OAuth defines four roles: resource owner An entity capable of granting access to a protected resource. When the resource owner is a person, it is referred to as an end-user.
资源服务器,托管受保护资源,能够接受并响应使用访问令牌对受保护资源的请求。
resource server The server hosting the protected resources, capable of accepting and responding to protected resource requests using access tokens.
客户端,在资源拥有者的授权下,代表资源拥有者,对受保护资源进行访问。客户端并不意味着任何特定的实现特征,比如,应用是否在服务器、桌面或其他设备上运行。
client An application making protected resource requests on behalf of the resource owner and with its authorization. The term “client” does not imply any particular implementation characteristics (e.g., whether the application executes on a server, a desktop, or other devices).

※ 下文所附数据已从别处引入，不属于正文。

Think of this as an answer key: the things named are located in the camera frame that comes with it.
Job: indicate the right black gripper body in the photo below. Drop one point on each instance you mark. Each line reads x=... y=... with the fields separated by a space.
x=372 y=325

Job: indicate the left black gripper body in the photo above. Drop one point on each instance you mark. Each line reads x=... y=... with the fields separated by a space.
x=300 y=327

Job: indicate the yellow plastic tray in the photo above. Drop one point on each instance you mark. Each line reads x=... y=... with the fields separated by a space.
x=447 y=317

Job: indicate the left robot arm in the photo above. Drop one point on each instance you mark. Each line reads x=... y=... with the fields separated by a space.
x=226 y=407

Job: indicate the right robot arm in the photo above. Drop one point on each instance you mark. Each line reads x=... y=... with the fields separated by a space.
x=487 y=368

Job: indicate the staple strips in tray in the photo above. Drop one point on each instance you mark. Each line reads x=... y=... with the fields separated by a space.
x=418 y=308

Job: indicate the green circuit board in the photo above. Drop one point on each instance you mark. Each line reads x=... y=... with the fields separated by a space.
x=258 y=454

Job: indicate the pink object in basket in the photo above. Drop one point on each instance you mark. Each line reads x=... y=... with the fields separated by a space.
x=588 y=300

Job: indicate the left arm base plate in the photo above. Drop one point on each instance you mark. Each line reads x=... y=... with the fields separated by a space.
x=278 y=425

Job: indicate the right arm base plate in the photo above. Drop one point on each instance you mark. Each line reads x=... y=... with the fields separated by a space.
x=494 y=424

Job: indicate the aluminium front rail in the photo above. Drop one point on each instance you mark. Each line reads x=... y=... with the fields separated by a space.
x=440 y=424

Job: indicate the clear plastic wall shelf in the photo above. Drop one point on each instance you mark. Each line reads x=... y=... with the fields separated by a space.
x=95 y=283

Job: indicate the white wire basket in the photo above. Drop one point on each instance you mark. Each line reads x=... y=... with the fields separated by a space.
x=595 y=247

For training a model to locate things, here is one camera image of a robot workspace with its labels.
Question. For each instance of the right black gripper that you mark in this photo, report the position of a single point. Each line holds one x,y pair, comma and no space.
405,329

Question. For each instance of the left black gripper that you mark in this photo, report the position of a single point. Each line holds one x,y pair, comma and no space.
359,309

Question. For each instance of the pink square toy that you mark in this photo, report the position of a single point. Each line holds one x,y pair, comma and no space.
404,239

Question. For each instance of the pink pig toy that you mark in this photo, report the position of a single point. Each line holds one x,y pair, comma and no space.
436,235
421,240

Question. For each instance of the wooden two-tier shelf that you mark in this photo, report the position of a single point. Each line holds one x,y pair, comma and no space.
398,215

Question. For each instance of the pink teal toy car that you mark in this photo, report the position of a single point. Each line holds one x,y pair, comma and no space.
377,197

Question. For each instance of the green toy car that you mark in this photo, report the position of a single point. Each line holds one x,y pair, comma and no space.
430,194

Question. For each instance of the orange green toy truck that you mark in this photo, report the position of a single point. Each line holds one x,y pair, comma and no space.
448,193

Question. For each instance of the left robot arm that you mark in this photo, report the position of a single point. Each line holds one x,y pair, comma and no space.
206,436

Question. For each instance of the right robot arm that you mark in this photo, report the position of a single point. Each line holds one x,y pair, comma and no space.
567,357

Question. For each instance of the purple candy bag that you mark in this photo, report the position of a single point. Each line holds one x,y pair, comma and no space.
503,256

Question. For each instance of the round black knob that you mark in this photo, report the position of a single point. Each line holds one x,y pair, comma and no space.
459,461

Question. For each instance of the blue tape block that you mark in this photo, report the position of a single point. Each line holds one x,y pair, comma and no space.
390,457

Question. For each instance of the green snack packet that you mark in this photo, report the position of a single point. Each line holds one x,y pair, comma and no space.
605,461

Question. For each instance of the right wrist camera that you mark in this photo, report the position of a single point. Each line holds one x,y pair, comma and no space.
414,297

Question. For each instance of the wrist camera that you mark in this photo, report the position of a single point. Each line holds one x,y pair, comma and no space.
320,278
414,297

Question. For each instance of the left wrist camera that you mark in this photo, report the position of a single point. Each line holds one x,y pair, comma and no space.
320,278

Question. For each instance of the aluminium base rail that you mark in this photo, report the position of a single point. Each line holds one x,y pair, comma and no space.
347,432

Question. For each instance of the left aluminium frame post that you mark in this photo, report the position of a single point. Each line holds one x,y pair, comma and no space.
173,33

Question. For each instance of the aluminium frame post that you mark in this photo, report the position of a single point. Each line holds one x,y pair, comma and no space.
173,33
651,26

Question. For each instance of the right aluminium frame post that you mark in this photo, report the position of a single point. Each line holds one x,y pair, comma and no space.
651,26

认证服务器,在成功认证了,资源拥有者,并获取了授权后发放访问令牌给客户端。
authorization server The server issuing access tokens to the client after successfully authenticating the resource owner and obtaining authorization.
授权服务器和资源服务器之间的交互超出了本规范的范围。
The interaction between the authorization server and resource server is beyond the scope of this specification.
授权服务器可以与资源服务器在一起或分开。一个授权服务器,可以发放多个资源服务器都接受的令牌。
The authorization server may be the same server as the resource server or a separate entity. A single authorization server may issue access tokens accepted by multiple resource servers.